[Exercise instructions]
From the entries that follow, report every line in which "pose" occurs.

─── Data for analysis ───

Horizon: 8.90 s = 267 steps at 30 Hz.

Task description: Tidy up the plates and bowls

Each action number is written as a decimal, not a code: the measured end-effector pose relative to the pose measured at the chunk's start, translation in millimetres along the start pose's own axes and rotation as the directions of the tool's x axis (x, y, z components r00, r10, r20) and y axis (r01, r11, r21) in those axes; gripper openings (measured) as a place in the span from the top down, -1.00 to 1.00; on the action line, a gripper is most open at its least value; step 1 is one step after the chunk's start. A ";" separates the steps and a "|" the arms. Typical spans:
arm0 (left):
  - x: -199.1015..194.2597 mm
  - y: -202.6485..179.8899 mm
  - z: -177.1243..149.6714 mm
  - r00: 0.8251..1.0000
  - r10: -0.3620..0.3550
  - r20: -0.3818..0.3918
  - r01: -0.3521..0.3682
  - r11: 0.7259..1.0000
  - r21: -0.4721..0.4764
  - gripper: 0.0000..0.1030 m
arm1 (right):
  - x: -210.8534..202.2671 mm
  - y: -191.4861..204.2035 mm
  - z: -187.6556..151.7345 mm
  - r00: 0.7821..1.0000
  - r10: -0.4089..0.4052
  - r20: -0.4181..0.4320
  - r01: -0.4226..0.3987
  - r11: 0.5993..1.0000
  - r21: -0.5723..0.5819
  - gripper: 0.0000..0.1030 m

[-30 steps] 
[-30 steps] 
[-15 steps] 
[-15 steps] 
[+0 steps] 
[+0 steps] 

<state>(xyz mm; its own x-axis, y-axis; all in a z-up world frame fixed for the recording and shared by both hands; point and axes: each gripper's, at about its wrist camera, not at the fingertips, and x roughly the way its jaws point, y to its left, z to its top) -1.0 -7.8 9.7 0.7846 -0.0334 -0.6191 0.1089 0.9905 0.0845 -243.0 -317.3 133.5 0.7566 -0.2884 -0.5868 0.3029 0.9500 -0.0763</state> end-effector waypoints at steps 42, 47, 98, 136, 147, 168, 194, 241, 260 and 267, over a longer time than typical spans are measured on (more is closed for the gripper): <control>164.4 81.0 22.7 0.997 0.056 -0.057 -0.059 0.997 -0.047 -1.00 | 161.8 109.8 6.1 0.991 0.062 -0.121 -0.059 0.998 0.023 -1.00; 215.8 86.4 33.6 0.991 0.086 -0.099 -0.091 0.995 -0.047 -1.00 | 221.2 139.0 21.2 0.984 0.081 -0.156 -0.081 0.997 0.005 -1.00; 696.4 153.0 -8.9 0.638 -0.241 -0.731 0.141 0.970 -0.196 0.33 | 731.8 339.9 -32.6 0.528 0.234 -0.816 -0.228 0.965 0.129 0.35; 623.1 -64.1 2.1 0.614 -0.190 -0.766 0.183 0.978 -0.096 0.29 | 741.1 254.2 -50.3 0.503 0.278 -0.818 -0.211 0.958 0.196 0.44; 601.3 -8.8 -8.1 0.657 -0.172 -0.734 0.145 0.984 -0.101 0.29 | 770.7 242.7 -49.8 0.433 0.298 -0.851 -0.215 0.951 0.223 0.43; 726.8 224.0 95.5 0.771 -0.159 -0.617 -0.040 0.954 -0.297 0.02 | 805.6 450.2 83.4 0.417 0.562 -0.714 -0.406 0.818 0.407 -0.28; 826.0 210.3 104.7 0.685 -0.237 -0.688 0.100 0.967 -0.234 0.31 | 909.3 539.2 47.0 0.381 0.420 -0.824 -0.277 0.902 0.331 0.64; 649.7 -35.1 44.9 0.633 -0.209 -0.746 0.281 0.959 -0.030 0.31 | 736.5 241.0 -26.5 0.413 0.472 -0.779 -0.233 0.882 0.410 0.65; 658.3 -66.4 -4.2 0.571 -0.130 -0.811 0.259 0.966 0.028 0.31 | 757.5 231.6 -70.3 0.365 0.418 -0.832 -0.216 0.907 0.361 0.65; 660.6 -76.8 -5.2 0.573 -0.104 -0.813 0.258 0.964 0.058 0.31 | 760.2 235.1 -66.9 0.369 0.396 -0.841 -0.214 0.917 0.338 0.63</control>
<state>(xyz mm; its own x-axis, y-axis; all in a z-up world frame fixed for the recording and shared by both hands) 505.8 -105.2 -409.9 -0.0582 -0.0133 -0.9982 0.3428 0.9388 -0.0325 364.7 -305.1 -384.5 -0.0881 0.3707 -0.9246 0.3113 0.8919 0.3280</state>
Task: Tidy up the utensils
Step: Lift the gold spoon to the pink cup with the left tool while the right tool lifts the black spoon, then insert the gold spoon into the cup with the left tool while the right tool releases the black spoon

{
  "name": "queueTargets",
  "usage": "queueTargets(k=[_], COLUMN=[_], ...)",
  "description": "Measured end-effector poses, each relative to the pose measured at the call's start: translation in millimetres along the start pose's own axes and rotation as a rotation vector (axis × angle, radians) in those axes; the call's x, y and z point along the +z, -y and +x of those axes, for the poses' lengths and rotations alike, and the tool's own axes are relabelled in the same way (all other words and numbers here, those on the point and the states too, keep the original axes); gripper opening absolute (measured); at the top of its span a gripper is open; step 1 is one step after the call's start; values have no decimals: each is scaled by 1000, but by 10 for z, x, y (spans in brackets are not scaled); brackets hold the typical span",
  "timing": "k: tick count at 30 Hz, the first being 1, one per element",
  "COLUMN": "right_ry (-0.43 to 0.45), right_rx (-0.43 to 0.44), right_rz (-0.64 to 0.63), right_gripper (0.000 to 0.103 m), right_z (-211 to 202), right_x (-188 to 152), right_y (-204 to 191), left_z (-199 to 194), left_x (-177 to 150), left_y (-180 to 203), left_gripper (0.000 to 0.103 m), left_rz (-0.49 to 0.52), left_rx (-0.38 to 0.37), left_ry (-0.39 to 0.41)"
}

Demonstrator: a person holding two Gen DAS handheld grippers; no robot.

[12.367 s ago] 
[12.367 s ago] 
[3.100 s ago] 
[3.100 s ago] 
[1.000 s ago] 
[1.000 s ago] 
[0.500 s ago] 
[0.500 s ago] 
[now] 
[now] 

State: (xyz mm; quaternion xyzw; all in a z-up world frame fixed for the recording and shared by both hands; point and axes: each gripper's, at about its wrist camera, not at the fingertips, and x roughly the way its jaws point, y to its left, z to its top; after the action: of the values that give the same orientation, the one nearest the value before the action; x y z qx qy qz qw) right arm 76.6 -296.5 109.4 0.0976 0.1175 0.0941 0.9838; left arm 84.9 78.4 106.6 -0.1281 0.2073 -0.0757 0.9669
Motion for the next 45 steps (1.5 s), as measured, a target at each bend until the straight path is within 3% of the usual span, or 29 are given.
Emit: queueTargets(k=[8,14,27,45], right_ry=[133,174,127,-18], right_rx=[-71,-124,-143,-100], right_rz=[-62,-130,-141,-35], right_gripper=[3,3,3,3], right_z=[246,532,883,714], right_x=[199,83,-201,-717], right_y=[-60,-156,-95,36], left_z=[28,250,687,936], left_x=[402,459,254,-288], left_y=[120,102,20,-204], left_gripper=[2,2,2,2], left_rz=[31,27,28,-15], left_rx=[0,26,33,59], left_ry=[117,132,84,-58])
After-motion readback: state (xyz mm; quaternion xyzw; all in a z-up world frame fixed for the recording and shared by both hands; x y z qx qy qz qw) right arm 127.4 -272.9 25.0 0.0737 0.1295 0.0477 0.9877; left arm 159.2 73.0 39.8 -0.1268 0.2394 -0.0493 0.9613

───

[Solution to the exercise]
Each action number is written as a decimal, not a code: the measured end-effector pose relative to the pose measured at the chunk's start, translation in millimetres along the start pose's own axes and rotation as the directions of the tool's x axis (x, y, z components r00, r10, r20) and y axis (r01, r11, r21) in those axes; gripper openings (measured) as a place in the span from the top down, -1.00 to 1.00; on the action line, a gripper is most open at its least value; step 1 is one step after the chunk's start. A ";" separates the steps and a "|" the arms. Typical spans:
  "description": "Measured end-effector poses, each relative to the pose measured at the call's start: translation in millimetres along the start pose's own axes and rotation as a rotation vector (axis × angle, radians) in those axes; the call's x, y and z point along the +z, -y and +x of those axes, for the poses' lengths and rotations alike, and the tool's own axes are relabelled in the same way (all other words and numbers here, those on the point and the states too, keep the original axes); gripper opening absolute (measured); at the top of its span a gripper is open; step 1 is one step after the call's start; values have no decimals: each is scaled by 1000, but by 10 for z, x, y (spans in brackets are not scaled); brackets hold the typical span",

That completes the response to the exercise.